На каждом холме — или бывший замок, или его развалины. Но все это было, все было построено, и вокруг этих гигантских, требовавших немыслимого труда построек, кипели и развивались человеческие отношения. С каждой горы вид разворачивается необычный. Особенно мне понравилось в Аменинбурге. Только что прошел град, и мы забежали в кафе, висящее под замком, почти над пропастью, под замковыми стенами: внизу кукольный городок, долина с квадратами полей, потом горные цепи вдалеке, а ближе к нам холмы с рощами и кустарником, белеющие селения. Открывался Божий мир во всем его величии, и за ним вставала косматая вселенная. Погода, вернее, состояние погоды и света постоянно менялось. Облака будто варились на глазах, как вареники в гигантской кастрюле. Пространство то расширялось, то сужалось. Вдалеке, на одной из вершин, на узкой, как карандаш, башне, на острие вращался промышленный, с тремя лопастями-крыльями ветряк. Призрак Перро, размахивающий руками. Но тут что-то двинулось в колеснице облаков, театральный мастер раздвинул новый ряд кулис, и вот уже за первым призраком появился другой, тоже, наверное, сумасшедший. Постояли, покрутились. Сначала прямо перед ними кто-то протянул легкую кисею, потом кисея уплотнилась, глубина исчезла. Опять смена декораций — оба ветряка сгинули, будто ушли заволоченные туманами, не сумев выплыть из них, растаяли в мире небытия. Не приснилась ли вся эта картина?

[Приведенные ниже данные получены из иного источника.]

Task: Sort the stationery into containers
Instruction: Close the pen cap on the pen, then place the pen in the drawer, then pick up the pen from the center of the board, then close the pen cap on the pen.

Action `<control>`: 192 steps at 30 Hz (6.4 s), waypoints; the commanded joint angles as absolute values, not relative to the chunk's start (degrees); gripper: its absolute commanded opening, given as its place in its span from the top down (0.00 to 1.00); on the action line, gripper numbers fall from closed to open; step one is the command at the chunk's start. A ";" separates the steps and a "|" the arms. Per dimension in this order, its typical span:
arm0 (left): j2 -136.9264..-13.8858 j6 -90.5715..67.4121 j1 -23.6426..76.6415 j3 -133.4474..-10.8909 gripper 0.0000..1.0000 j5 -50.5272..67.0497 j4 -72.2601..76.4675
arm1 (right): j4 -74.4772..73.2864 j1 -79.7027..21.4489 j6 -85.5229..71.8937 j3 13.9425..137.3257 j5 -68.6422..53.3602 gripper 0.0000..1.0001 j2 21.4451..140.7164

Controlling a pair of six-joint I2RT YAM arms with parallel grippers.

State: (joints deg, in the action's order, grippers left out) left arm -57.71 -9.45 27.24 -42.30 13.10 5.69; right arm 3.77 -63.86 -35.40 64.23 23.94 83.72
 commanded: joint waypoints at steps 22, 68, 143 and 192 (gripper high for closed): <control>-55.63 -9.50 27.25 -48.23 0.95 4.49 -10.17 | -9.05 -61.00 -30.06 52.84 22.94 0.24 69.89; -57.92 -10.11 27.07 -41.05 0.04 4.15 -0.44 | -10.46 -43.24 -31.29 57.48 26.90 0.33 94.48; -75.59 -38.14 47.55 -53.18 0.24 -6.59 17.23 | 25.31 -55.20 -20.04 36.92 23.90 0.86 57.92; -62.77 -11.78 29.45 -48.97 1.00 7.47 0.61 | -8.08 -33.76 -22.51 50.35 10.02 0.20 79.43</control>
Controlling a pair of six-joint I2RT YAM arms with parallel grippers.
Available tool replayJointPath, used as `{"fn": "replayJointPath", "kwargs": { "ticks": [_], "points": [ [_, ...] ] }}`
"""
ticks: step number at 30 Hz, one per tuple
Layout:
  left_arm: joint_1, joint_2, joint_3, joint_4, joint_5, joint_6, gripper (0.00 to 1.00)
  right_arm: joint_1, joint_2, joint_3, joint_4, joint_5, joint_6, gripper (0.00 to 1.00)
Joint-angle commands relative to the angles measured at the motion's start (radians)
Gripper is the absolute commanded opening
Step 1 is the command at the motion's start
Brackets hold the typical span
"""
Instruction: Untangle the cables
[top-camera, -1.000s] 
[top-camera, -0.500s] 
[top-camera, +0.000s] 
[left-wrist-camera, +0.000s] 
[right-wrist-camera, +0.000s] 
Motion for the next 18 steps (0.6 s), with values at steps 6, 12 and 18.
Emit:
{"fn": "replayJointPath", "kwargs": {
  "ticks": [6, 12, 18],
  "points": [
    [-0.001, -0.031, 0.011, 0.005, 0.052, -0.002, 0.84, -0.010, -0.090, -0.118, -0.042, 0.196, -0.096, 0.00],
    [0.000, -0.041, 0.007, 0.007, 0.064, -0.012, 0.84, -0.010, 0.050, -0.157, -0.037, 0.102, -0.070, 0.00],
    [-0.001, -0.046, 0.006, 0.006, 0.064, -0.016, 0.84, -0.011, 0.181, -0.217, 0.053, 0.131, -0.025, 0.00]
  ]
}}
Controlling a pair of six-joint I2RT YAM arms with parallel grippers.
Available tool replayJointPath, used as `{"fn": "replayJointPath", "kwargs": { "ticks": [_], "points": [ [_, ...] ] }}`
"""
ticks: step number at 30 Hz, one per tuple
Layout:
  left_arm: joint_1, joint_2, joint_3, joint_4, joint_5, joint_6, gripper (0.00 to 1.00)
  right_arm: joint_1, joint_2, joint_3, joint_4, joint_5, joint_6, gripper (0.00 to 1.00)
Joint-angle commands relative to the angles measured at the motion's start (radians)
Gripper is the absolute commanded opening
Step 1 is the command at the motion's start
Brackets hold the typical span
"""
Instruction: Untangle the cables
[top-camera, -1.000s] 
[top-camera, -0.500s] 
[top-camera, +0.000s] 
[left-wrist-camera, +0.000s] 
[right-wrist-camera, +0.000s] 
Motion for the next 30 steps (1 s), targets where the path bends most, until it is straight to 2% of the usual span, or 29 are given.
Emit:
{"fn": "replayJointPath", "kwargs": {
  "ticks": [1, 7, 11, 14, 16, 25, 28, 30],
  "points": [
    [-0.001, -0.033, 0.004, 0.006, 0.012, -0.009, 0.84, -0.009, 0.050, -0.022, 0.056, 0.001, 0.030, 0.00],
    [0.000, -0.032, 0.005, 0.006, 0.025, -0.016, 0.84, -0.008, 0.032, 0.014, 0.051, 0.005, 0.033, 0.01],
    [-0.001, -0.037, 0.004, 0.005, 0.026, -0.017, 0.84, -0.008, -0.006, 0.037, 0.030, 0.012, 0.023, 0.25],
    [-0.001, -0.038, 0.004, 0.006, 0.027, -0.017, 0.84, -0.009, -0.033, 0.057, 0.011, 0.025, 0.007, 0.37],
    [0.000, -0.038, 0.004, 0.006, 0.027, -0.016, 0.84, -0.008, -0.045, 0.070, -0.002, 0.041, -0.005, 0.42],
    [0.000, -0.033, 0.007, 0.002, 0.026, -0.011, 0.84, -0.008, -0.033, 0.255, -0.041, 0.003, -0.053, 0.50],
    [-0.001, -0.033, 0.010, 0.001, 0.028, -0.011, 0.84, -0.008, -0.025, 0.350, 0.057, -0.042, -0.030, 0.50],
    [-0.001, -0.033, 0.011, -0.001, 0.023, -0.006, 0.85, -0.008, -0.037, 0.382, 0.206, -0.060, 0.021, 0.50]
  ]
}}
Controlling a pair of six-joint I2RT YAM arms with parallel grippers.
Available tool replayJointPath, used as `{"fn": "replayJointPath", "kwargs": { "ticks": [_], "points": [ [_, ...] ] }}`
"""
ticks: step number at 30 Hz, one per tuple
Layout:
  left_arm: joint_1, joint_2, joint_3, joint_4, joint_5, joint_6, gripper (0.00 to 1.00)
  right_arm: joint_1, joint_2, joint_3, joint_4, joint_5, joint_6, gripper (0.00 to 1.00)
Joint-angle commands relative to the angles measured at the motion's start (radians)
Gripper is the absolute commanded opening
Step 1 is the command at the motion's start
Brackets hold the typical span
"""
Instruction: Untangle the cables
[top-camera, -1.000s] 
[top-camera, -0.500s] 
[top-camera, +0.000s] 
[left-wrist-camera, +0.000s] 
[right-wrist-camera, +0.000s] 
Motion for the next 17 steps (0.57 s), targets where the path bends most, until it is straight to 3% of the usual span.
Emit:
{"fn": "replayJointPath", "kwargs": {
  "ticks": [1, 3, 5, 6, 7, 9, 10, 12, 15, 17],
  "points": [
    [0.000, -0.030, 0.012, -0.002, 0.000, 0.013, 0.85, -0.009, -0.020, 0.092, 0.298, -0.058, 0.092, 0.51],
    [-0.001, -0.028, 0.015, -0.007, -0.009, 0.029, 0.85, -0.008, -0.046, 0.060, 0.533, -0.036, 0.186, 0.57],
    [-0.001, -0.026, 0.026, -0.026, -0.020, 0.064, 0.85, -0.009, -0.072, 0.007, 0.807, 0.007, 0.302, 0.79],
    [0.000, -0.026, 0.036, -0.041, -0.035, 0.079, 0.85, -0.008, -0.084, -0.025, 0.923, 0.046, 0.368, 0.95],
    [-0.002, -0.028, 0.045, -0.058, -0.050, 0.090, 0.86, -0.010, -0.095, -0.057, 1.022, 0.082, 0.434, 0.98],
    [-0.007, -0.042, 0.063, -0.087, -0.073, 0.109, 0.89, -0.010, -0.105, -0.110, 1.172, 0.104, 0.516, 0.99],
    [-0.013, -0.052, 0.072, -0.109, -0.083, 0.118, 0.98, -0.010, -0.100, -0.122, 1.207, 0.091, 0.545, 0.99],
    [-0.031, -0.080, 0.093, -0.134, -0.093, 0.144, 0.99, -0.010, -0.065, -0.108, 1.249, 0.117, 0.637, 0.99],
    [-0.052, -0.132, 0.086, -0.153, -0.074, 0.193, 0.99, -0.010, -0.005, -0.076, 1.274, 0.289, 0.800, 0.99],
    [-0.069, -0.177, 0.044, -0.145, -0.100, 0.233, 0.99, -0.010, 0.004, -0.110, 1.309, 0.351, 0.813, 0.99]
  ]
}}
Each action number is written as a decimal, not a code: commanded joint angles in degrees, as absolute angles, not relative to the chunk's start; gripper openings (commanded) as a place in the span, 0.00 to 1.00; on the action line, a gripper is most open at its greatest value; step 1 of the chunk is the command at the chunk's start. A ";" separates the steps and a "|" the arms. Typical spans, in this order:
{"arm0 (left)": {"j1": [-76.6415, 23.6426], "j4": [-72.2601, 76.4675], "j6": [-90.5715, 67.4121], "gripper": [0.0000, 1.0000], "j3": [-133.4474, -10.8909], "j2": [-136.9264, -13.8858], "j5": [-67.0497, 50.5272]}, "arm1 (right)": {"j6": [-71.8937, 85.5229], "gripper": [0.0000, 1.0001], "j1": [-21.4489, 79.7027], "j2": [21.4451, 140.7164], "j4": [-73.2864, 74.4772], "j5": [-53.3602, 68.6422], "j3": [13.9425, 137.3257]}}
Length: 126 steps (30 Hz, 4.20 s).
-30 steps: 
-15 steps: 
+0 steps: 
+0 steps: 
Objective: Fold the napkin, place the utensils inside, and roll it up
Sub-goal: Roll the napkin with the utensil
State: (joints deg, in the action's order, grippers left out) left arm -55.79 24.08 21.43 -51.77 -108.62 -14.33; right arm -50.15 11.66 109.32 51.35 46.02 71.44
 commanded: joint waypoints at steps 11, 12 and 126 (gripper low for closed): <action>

Мир опять поменялся, не намекая на какие-либо планетарные альтернативы, стал визуально цельным, но, как пасхальное яйцо в коробке, обложенной ватой, катастрофически сузился, будто бы стал снова иным. Словно постоянно в природе совершалась борьба света и тьмы, ангелов и сил мрака. Я это к тому, что, может быть, не зря столько туманных мечтаний на религиозной почве появилось именно в этой стране. Потом, почти рядом с нами, за окном, обманно-досягаемая волшебно-мистическая вдруг возникла радуга. Броском кисти на полнеба. Кто позволил себе это чудо? Кто этот небесный художник? А чуть позже над первой дугой повисла вторая многоцветная дуга. Постояли, демонстрируя в переменчивом мире устойчивость небесной воли, а еще через пять минут они обе красно-зеленым сгустком догорали в темном от кипящих туч проходе между двумя рядами вершин. Даже в Гималаях я не видел ничего столь величественного и, по сути, религиозного. Музыка Баха, воплотившаяся в беззвучном показе небесных страстей.
Вот маршрут и тема моих франкфуртских скитаний: вокзал, пешком до дома Гете, осмотр музея, пешком же по городу с заходом на цветочно-мясной рынок в центре, где был поражен и немецкому естественному изобилию, и культу и изобилию мяса (эти вымытые, по виду почти фарфоровые свиные ножки, эта требуха, похожая на сделанную из синтетических материалов, эта немыслимая чистота, при которой когда-то бегающее и живое превратилось почти в предмет: новая эстетика), посещение Doma, посещение религиозного музея при соборе (безвкусица и кощунство с ночным детским горшком, на котором в качестве сентиментального утешения нарисован ангел, и безвкусица и кощунство, когда на ризе иерарха, на спине немыслимой гладью вышита Тайная вечеря, ситуация не только Божьего отчаяния, но и отступничества его учеников), большая прогулка по городу, Майн, похожий для меня на реку-Москву, большой блошиный, ну в точности как в Москве, рынок, между двумя мостами. Около четырехсот ступенек вверх, и я на верхней смотровой площадке собора.
Франкфурт, через который я с десяток раз летал, название которого с детства сидит у меня в ушах, потому что здесь была штаб-квартира американской армии, и значит, пропаганда вбила название в голову. С башни собора хорошо проглядывается география — вдоль реки. Но старого города по существу нет, во время войны его разбомбили. Остатки — это незыблемый и прекрасный собор и еще лишь несколько зданий. Гигантские небоскребы, гнездо которых выросло в центре, не поражают, а читаются скорее вялым вызовом американцам: и мы так можем! Эта выставочная гигантомания кажется особенно бессмысленной, когда понимаешь, что большую часть города составляют трех-четырехэтажные виллы и частные дома.